DATASET CONTENT:
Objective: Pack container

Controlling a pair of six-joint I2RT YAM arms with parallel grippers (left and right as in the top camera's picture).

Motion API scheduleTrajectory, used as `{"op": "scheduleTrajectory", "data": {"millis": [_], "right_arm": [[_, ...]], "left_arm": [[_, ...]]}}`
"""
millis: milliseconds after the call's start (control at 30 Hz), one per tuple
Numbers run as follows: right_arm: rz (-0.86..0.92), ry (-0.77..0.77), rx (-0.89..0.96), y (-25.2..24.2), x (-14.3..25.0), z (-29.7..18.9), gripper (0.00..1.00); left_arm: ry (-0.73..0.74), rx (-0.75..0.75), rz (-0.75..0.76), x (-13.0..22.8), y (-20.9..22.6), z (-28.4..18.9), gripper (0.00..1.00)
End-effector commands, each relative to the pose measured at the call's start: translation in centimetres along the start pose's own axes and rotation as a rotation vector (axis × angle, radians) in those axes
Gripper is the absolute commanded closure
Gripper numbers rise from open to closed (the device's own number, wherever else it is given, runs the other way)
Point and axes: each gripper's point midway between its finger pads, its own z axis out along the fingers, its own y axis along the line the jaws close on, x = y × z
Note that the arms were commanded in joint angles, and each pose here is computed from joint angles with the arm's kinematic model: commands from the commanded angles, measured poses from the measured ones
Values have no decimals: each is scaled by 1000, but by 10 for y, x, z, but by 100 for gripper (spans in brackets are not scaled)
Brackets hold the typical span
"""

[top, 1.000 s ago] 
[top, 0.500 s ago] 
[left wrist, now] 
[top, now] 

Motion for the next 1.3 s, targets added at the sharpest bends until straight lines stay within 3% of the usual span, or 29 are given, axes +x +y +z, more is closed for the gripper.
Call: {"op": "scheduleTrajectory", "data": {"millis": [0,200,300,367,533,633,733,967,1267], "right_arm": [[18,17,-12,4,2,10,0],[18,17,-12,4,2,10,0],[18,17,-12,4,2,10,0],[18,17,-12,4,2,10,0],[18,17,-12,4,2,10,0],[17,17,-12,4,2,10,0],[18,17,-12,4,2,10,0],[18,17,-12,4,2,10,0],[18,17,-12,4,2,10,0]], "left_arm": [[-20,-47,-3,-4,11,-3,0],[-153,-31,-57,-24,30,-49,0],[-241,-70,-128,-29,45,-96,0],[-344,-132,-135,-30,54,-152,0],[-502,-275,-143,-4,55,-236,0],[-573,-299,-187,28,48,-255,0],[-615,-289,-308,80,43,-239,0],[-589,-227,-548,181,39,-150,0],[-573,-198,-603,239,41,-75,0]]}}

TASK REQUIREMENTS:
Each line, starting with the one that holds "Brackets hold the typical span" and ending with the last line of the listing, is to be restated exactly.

RESPONSE:
Brackets hold the typical span
"""

[top, 1.000 s ago] 
[top, 0.500 s ago] 
[left wrist, now] 
[top, now] 

Motion for the next 1.3 s, targets added at the sharpest bends until straight lines stay within 3% of the usual span, or 29 are given, axes +x +y +z, more is closed for the gripper.
Call: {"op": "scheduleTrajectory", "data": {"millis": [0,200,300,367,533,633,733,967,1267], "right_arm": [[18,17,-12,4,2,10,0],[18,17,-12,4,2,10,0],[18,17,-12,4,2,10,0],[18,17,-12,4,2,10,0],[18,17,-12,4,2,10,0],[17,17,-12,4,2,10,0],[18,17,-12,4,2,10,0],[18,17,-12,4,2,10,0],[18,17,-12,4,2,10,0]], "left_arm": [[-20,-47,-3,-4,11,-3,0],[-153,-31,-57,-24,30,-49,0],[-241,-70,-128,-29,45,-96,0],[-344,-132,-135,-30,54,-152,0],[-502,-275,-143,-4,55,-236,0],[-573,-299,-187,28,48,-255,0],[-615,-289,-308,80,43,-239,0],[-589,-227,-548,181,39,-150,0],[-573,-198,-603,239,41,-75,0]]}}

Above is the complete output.